A distinctive landmark property that resides on the State and National Registers of Historic Places. Owned & cared for by the Williamson-Pultneyville Historical Society
Notable Gates Hall Speakers
Gates Hall didn’t originally have a stage as it does today, but it had galleries on each side and in the back of the building. It has hosted many lectures and meetings by local residents and others from afar on social, moral and religious issues of the day and the evils of alcohol and slavery. Some of the topics addressed by notable speakers include:
Spiritualism
-
1867 - J. W. Seaver
-
1869 - Samuel C. Cuyler of Pultneyville
-
1869 - G. W. Taylor from Buffalo
​
Government & Affairs of the Nation
-
1863 - Giles Badger Stebbins of Rochester on “Hatyou Government” and antislavery
-
1864 - E. W. Cooper, Editor of the West Branch Bulletin published in Williamsport, PA
-
1864 – Lewis H. Clark, late principal of the Sodus academy and his private, select school in Pultneyville, “James River and its Historic Association.”

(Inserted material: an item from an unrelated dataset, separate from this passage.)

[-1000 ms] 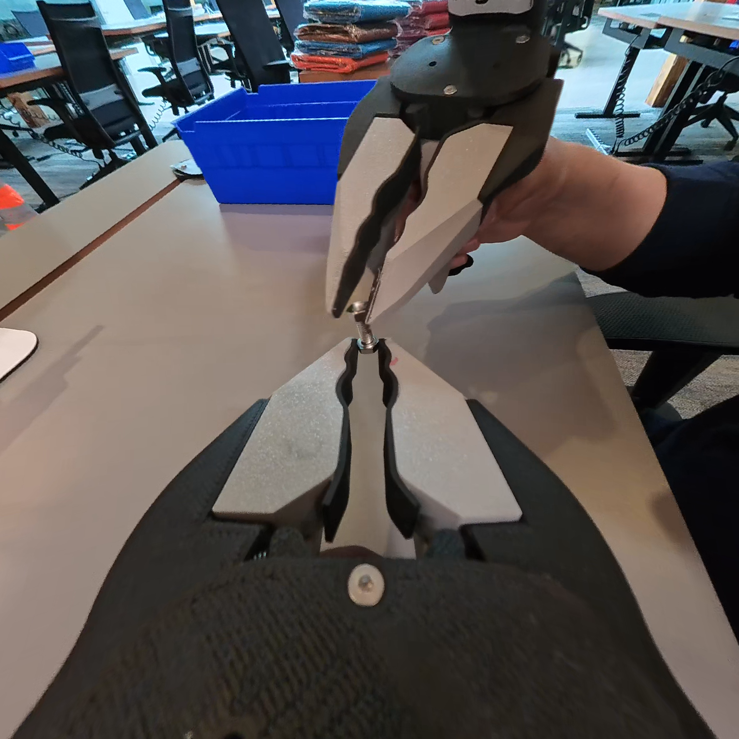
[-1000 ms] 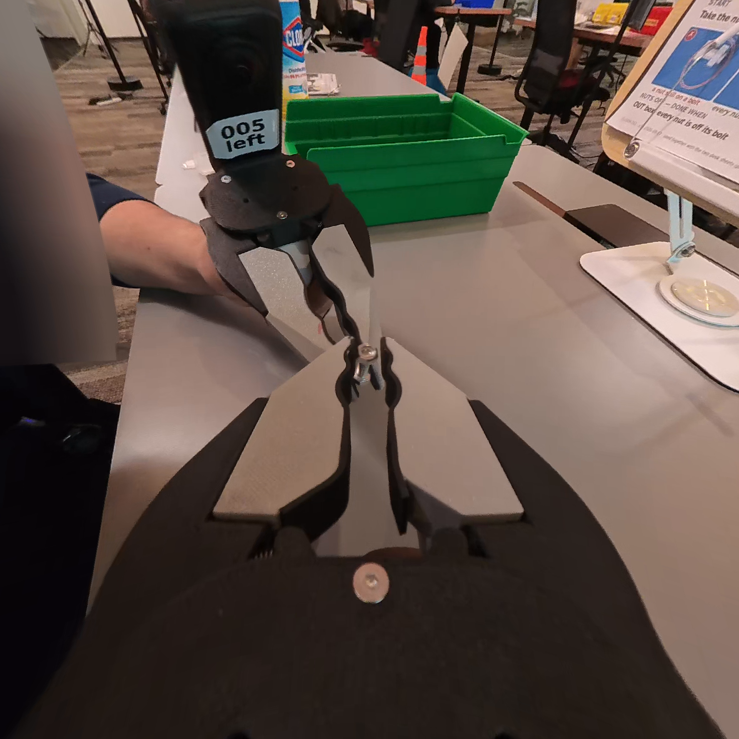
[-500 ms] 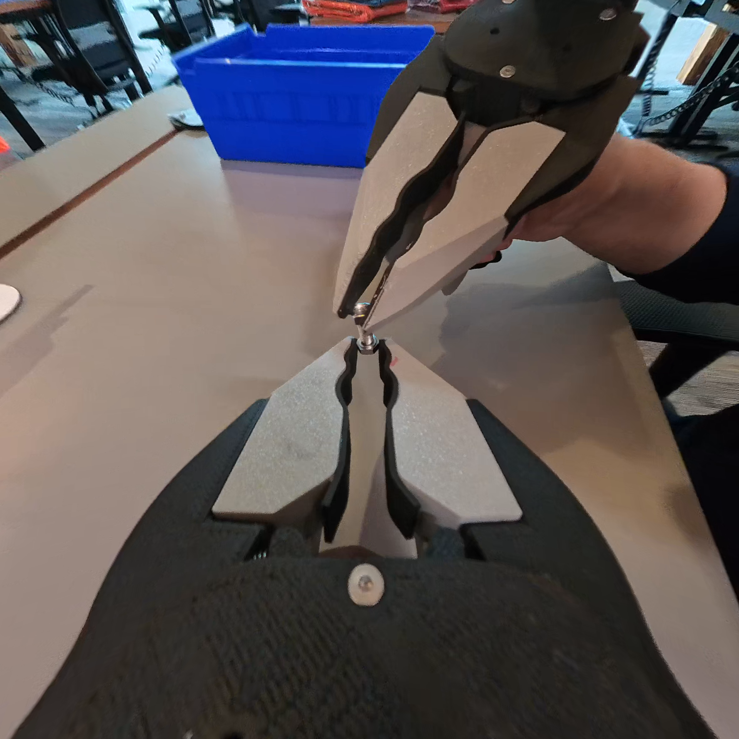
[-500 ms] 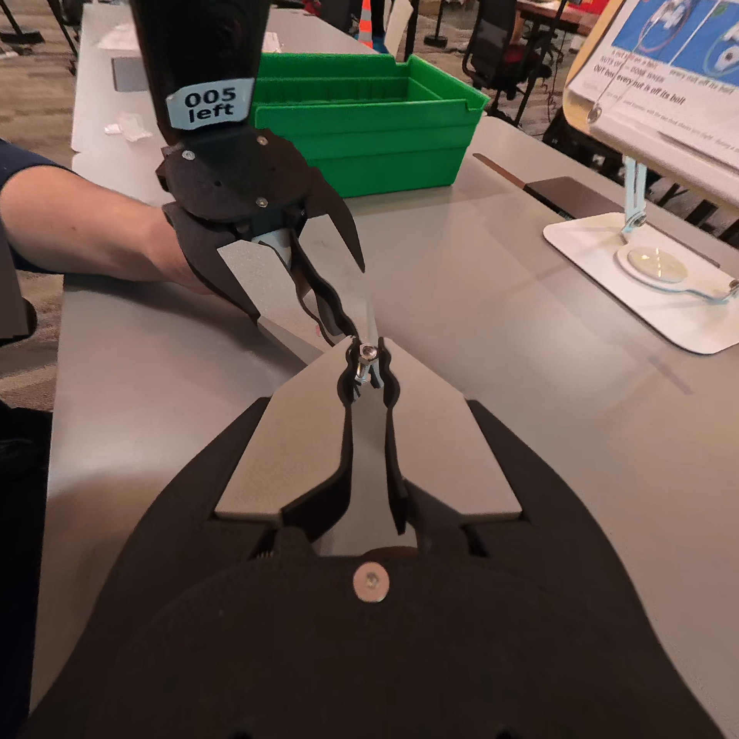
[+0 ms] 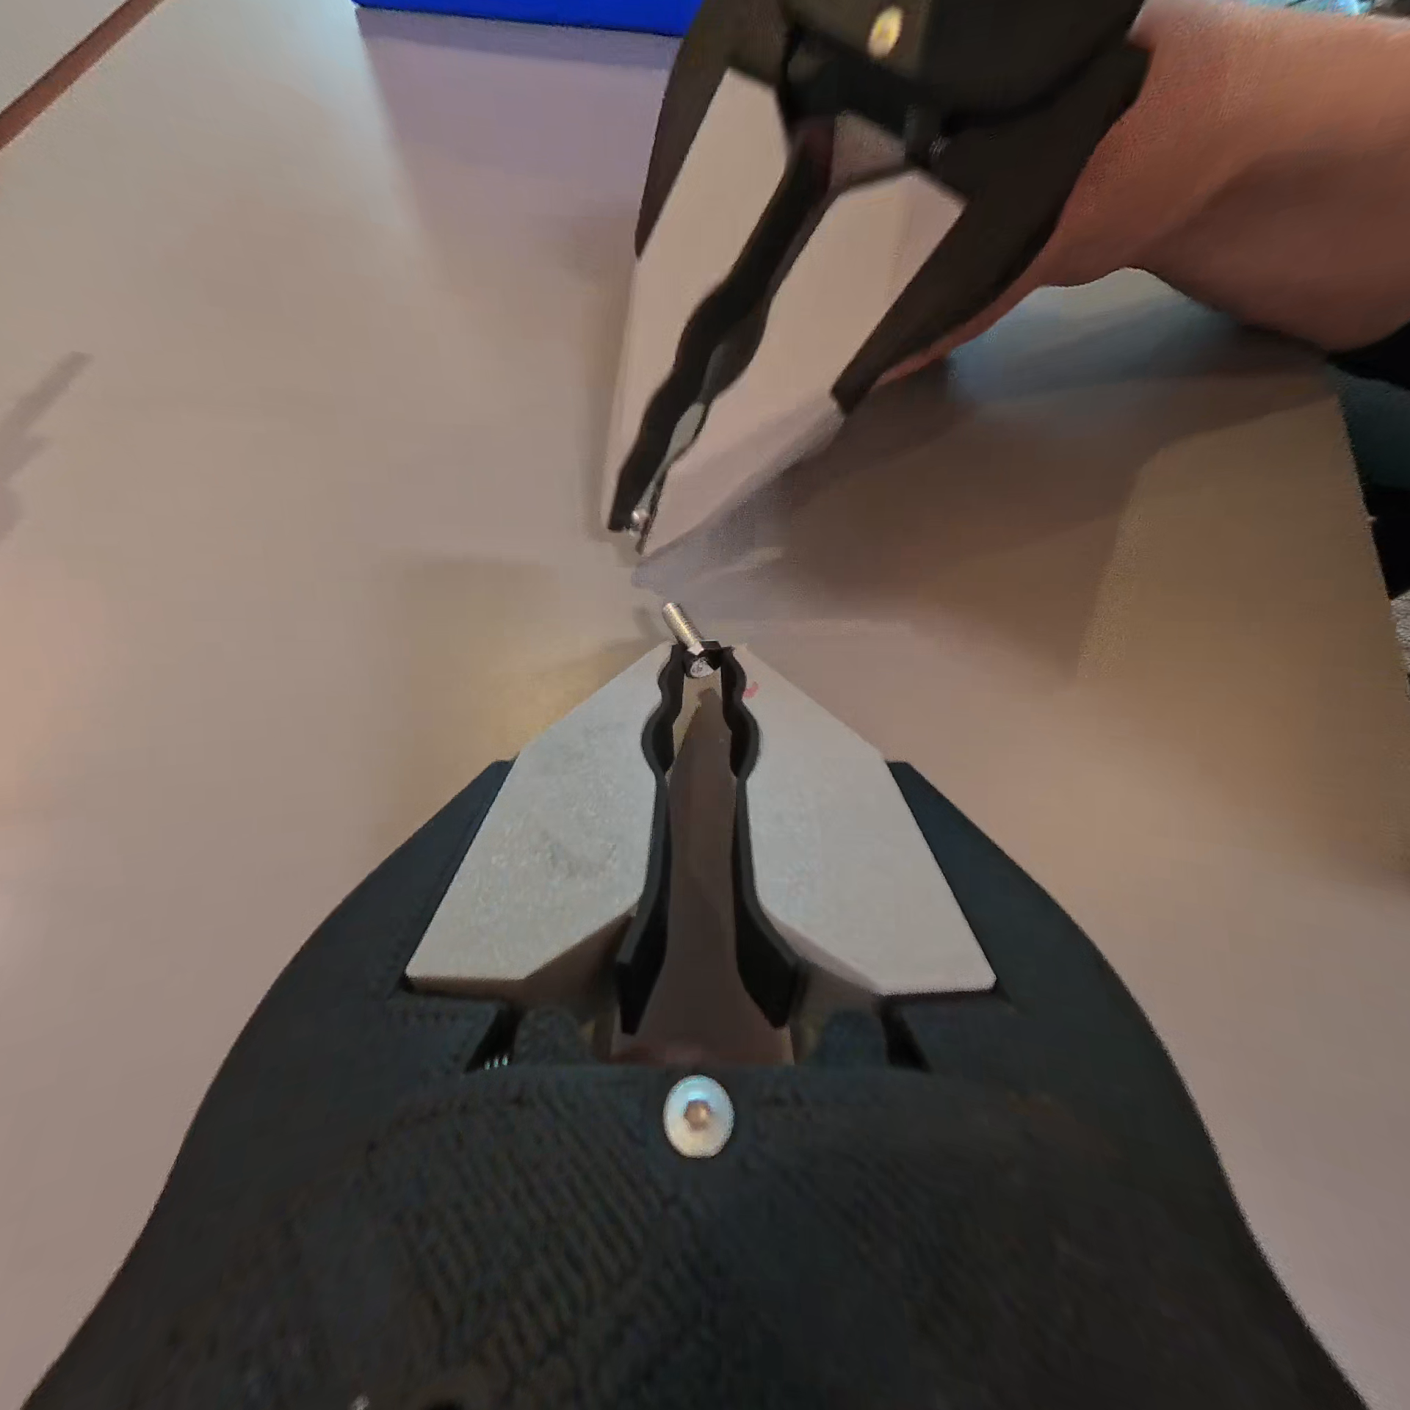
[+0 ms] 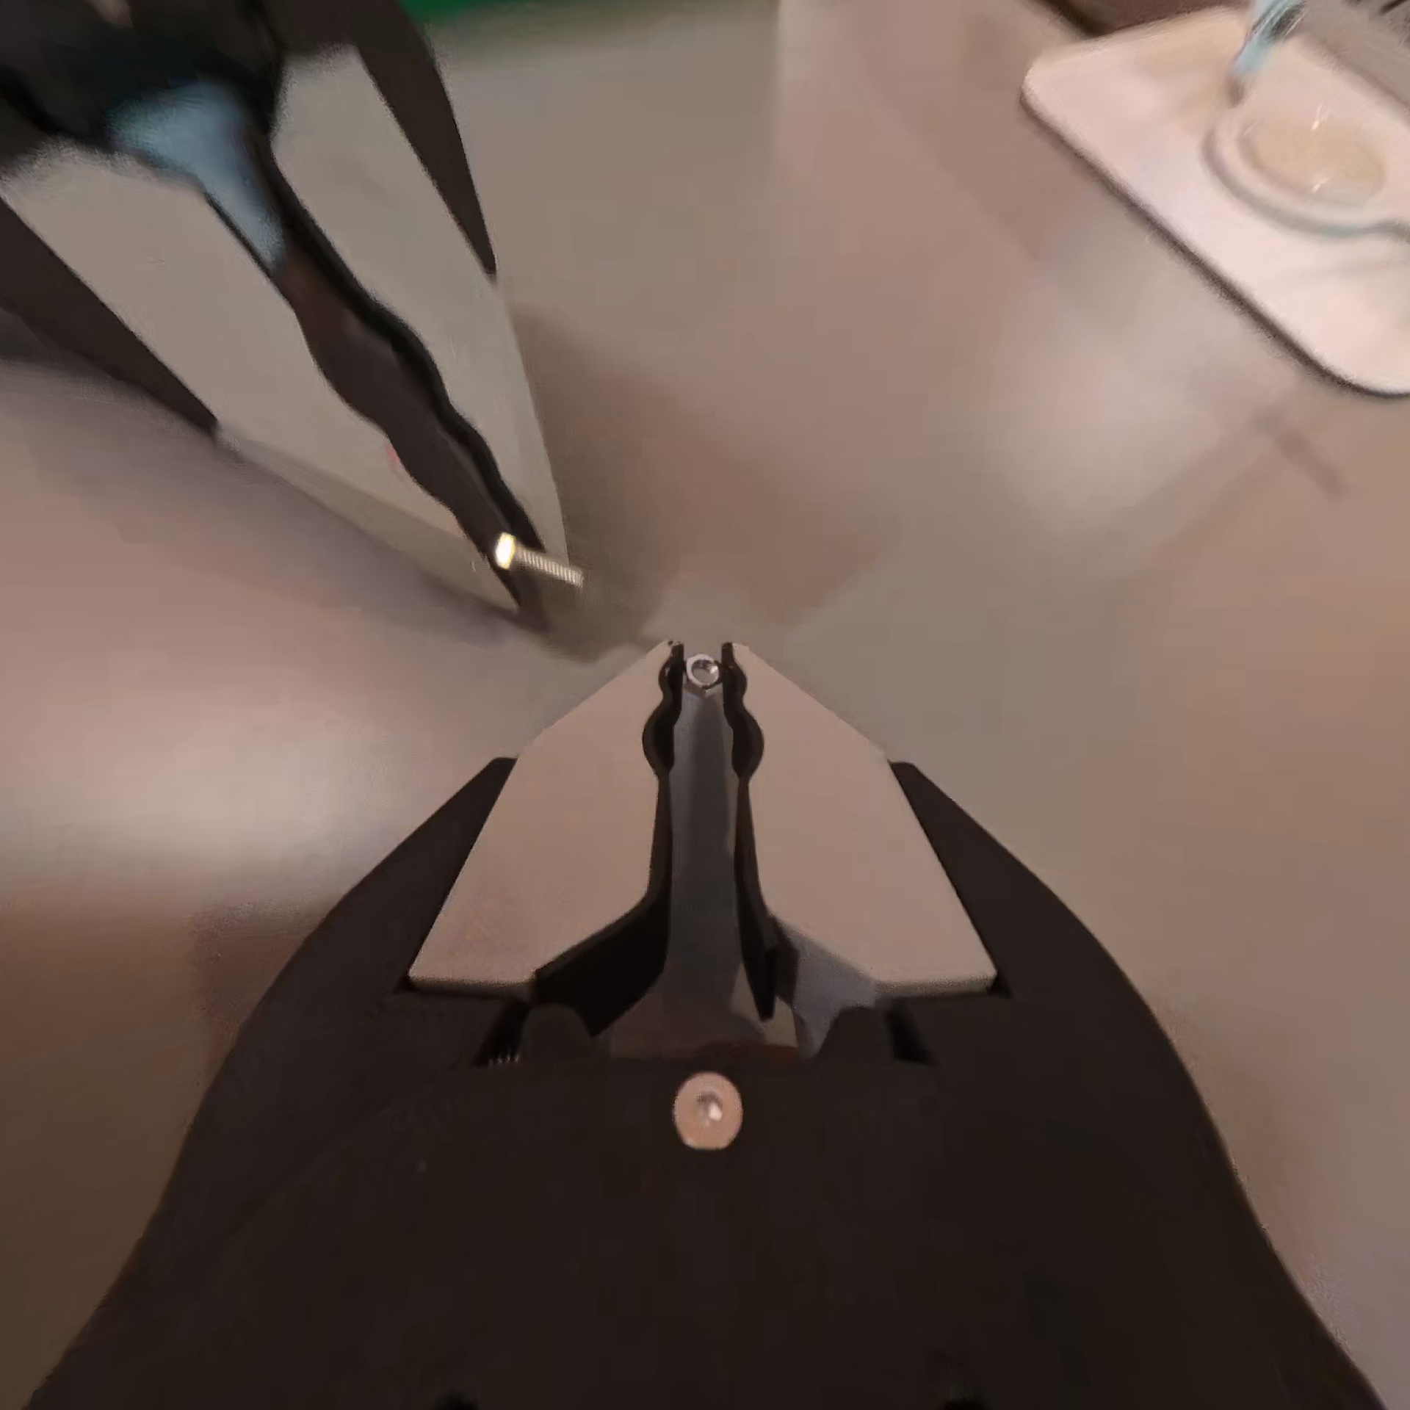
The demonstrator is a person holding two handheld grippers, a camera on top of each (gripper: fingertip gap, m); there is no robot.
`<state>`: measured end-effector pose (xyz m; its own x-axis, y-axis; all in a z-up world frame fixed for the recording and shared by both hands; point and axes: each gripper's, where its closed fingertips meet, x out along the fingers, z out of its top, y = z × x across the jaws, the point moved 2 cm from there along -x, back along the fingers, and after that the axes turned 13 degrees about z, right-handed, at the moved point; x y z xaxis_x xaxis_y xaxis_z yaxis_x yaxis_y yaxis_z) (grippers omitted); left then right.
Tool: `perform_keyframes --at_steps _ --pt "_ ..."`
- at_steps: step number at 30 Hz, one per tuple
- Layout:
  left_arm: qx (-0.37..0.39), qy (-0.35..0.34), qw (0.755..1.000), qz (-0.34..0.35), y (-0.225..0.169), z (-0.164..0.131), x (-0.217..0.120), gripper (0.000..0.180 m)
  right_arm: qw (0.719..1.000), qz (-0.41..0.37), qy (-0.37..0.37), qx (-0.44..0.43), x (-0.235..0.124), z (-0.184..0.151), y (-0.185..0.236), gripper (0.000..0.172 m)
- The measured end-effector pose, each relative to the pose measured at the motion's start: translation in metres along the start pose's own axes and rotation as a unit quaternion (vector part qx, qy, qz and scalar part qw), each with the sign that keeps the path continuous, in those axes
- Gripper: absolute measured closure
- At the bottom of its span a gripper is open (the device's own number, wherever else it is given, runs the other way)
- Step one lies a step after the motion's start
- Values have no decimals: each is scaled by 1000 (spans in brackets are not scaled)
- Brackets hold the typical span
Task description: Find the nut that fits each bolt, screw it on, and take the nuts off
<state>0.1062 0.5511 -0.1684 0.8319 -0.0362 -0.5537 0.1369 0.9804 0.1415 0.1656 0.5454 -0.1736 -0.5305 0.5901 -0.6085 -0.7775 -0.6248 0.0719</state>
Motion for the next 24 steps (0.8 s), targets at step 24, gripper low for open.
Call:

Temperance – while talked about . . . not always practiced in Pultneyville!
-
1869 - S. B. McIntire of Palmyra lectured on the topic
Phrenology
-
Orson Squire Fowler who also originated octagon houses
Abolition
Perhaps the most notable of all to lecture at Union Church, now Gates Hall, was Frederick Douglass, influential abolitionist, on the topic of Slavery. His interest as a former slave himself, was to strengthen the Anti-Slavery Movement. He visited Pultneyville on three documented occasions in 1849, 1853, and 1861.